J'ai cru identifier un certain nombre de ce qui me semblent être des
limitations méthodologiques sérieuses de l'approche utilisée par les
modèles épidémiologiques qui sous-tendent les décisions politiques
pendant cette crise, et notamment :
- l'absence de prise en compte de l'hétérogénéité sociale de la
population (autrement que sur des critères d'âge et éventuellement de
géographie), reflétée tout au plus dans de malheureuses matrices de
mélange entre compartiments qui sont malgré tout traités comme
homogènes chacun séparément ; et la mauvaise compréhension du fait que
la lecture de données épidémiques agrégées sur l'ensemble de la
population surpondère les sous-catégories où la reproduction est la
plus rapide [je décris ce problème parmi
d'autres ici sur ce blog, ainsi que
dans la partie 🄱
de ce
fil Twitter
[lien
Twitter direct]] ;
- l'absence de prise en compte du fait que les contacts entre
individus ne sont pas aléatoires mais qu'un petit nombre de contacts
récurrents pour chaque individu (foyer, famille, amis, collègues) va
représenter la majorité des contaminations, limitant la capacité de
diffusion à un graphe de degré limité [je décris ce
problème ici sur ce blog,
phénomène (2a), ainsi que
dans ce
fil Twitter
[lien
Twitter direct], notamment tweets nº10, 11, 19, 21, 36, 37] ;
- l'absence de prise en compte de l'effet de célébrité et du fait
que les personnes ayant un grand nombre de contacts seront infectées
avant les autres, réduisant ainsi la diffusion ultérieure de
l'épidémie, et en particulier l'interaction entre ce phénomène et
celui de l'item précédent [je décris ce
problème ici sur ce blog,
phénomène (2b), ainsi que
dans ce
fil Twitter
[lien
Twitter direct], notamment tweets nº12, 13, 20, 22, 40, 41] ;
- l'incompréhension du fait que la variance des contacts
infectieux reçus par un individu a un impact bien plus
important que la variance des contacts infectieux émis (alors
que beaucoup de modèles épidémiologiques jouent à essayer de faire
varier l'infectiosité des individus et se penchent sur le problème
des
super-contaminateurs
, le problème dual est bien plus
pertinent), ou au moins que les deux doivent être pris en compte [je
n'ai pas décrit ce phénomène sur ce blog, mais
dans ce
fil Twitter
[lien
Twitter direct]] ;
— et plus généralement la mauvaise prise en compte d'informations
venant des domaines de la théorie des graphes et des probabilités (et
surtout de leur intersection, les graphes aléatoires).
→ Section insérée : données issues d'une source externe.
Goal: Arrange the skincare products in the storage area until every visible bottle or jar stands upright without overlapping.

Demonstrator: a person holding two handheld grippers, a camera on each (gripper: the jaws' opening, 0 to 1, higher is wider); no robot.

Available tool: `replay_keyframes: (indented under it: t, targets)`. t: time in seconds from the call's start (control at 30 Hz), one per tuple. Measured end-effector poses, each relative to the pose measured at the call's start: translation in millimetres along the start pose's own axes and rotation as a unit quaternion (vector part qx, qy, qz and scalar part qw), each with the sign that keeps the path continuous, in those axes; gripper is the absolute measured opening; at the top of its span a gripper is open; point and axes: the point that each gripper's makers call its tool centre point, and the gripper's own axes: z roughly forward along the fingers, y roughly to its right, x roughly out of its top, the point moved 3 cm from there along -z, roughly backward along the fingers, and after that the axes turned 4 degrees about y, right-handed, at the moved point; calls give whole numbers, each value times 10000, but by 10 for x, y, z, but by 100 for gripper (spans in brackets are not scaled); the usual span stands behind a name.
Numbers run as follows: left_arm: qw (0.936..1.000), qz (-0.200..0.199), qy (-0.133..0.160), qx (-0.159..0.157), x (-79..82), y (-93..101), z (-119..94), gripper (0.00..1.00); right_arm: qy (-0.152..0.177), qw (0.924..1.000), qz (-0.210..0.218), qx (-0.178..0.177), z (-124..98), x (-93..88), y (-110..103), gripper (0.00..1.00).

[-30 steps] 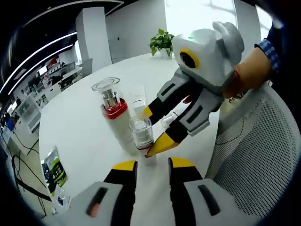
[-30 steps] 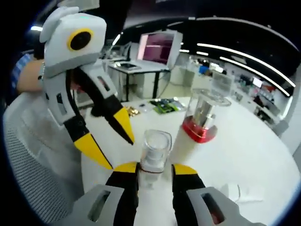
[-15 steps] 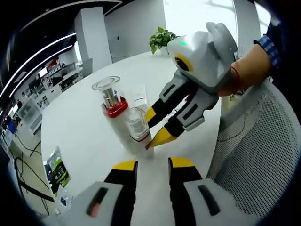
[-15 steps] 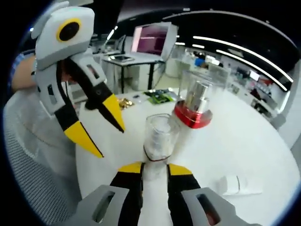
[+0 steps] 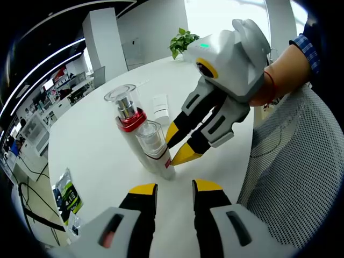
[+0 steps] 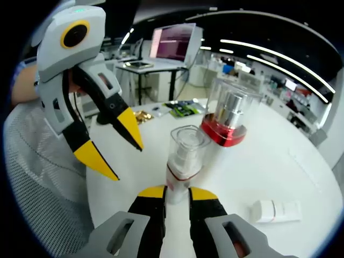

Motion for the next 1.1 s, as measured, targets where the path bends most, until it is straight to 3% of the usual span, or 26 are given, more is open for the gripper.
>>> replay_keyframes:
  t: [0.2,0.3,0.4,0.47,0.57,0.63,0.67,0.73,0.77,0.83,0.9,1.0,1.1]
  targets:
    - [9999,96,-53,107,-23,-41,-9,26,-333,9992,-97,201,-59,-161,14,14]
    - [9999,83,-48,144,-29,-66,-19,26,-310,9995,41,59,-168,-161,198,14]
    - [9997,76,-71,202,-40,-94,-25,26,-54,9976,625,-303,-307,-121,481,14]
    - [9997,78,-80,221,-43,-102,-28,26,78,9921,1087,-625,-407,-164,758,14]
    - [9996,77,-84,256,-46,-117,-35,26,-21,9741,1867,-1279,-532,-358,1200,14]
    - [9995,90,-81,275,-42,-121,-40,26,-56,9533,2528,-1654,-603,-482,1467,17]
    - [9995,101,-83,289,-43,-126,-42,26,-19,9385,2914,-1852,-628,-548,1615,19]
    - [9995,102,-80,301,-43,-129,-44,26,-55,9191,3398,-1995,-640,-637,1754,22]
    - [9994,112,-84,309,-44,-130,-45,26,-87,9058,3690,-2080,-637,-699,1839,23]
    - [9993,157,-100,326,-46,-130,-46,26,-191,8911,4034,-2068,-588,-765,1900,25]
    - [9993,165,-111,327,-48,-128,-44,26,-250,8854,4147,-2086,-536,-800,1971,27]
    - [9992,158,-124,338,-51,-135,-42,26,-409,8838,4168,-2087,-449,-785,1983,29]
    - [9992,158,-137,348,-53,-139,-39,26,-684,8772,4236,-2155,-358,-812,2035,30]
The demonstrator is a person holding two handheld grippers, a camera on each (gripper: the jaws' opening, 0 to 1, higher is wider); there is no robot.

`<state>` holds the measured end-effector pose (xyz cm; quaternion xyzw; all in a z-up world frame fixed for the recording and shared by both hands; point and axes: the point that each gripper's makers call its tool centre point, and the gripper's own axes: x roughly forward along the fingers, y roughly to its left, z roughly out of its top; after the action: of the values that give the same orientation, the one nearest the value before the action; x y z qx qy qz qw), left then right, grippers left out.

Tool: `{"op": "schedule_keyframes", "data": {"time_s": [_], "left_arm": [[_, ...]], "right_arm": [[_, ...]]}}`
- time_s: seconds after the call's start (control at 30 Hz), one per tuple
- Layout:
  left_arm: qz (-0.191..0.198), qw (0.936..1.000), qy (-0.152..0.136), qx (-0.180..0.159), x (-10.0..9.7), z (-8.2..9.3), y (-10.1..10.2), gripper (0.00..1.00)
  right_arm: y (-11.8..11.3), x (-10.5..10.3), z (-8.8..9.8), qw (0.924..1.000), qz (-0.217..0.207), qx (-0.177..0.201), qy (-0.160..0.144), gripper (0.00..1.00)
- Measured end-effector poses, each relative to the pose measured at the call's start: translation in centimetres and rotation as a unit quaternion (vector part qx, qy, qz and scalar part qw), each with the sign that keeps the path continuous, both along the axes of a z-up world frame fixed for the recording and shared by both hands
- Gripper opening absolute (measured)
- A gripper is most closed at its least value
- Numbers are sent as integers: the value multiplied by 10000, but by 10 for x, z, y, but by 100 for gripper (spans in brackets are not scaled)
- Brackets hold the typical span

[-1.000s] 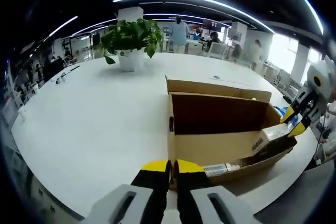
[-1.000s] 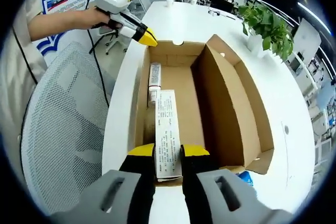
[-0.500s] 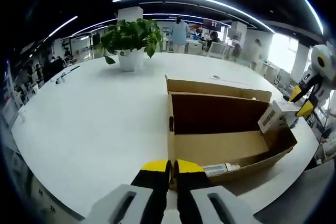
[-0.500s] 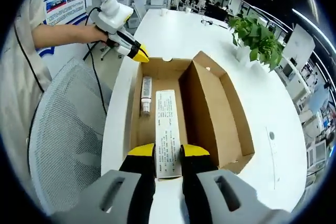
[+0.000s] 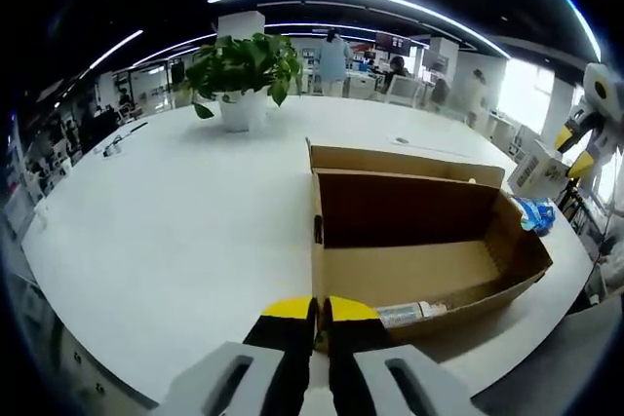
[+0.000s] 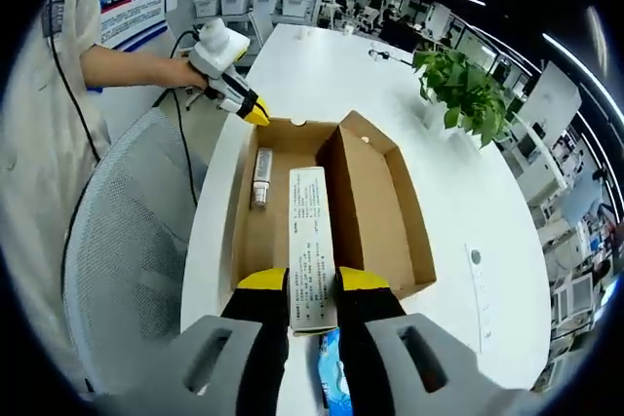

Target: Operate the shoe box by opening the lid, removing the specified soft item, and placing it in the target area until the item is outside and the box remains undamaged.

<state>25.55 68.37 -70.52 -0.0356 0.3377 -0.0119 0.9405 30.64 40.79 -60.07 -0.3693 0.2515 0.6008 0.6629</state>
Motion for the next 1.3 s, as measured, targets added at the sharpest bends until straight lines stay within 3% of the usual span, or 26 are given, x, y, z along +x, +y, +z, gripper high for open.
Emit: {"op": "schedule_keyframes", "data": {"time_s": [0.67,0.93,1.3], "left_arm": [[-5,10000,64,7,0,0,0,3],[1,9999,109,-2,0,-1,0,3],[18,9999,129,-1,0,-1,-1,3]], "right_arm": [[-80,42,31,9990,-292,-88,-335,15],[-113,58,31,9980,-445,-199,-394,15],[-159,86,15,9953,-801,-412,-348,15]]}}
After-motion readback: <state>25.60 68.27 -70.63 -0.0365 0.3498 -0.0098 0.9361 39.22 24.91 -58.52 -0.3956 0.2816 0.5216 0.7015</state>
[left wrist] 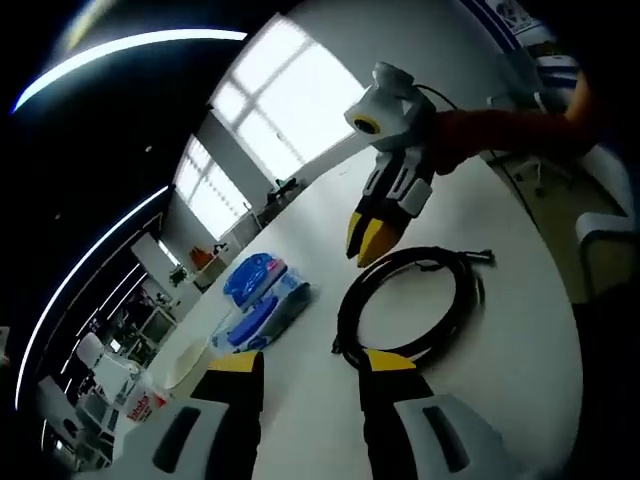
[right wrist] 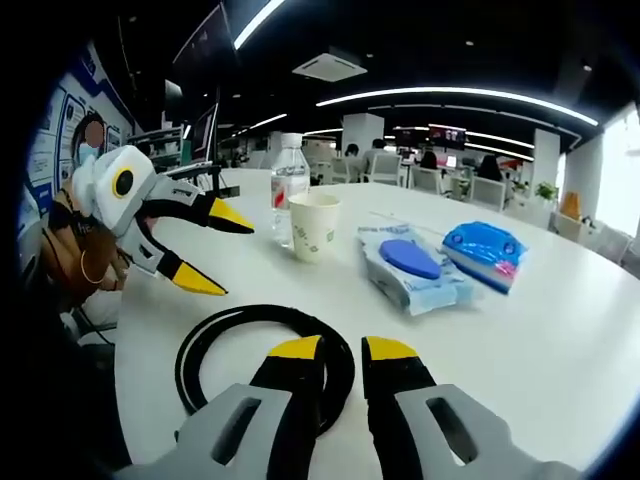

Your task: Arrange the tabletop items into an orderly group along one side of the table until the central work area is clear of visible clutter.

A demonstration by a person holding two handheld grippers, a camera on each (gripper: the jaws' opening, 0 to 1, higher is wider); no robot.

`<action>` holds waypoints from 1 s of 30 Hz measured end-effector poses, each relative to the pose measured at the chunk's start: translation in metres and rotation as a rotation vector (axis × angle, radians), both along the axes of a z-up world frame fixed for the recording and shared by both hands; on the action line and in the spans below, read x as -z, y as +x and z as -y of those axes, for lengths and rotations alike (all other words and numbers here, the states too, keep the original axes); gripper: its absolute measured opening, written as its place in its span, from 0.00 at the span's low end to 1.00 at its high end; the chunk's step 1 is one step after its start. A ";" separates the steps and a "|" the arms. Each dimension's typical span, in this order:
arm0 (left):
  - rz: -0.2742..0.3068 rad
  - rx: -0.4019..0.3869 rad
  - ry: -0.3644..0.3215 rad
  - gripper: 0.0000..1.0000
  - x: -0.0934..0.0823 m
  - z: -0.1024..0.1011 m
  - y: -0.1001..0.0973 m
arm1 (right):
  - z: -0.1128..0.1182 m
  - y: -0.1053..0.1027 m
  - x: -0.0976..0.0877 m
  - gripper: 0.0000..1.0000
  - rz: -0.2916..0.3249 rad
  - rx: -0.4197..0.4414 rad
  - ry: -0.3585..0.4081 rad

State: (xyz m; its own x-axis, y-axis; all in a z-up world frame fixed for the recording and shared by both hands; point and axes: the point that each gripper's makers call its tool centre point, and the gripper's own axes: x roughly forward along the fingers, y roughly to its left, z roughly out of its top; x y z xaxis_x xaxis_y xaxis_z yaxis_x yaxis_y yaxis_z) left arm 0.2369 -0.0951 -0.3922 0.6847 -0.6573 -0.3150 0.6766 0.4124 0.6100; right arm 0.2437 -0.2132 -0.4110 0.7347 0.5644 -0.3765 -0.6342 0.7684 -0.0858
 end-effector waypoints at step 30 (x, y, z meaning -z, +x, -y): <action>-0.004 -0.054 -0.077 0.37 -0.002 -0.013 0.003 | -0.004 0.037 -0.015 0.16 0.163 0.039 -0.270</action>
En fait, je
pensais au début que ces points (sauf peut-être le dernier) devaient
être évidents pour tout le monde et que les modèles utilisés les
ignoraient parce que leur but était de calculer autre chose, et j'ai
pris conscience progressivement qu'en fait, non, il y a un véritable
manque de recul par rapport à tout ça.
Seulement voilà, certains m'ont fait savoir que je n'étais pas
épidémiologiste (même pas spécialiste des graphes aléatoires) et que
je devais laisser les experts s'exprimer dans leur domaine
d'expertise, et fermer ma gueule de non-spécialiste. Que j'étais
un armchair epidemiologist, voire un crackpot
complet, qui parce qu'il a lu quelques articles sur le sujet s'imagine
comprendre un domaine dont il ignorait tout il y a deux mois, et
pouvoir donner des leçons aux experts de ce domaine. (Et
indubitablement, dans une crise pareille, il y a plein de gens qui se
découvrent tout d'un coup une expertise miraculeuse en tout et sur
tout. Ce qui donne lieu à des moqueries comme illustrées
par ce
tweet.) De toute façon, les experts sont bien trop occupés par
toutes les sollicitations qui leur tombent dessus pour répondre à mes
objections, mais sans doute ont-ils des réponses.
Déjà en général, la combativité ne fait pas partie de mes
attributs. Je suis colérique, mais ma colère n'a aucune endurance.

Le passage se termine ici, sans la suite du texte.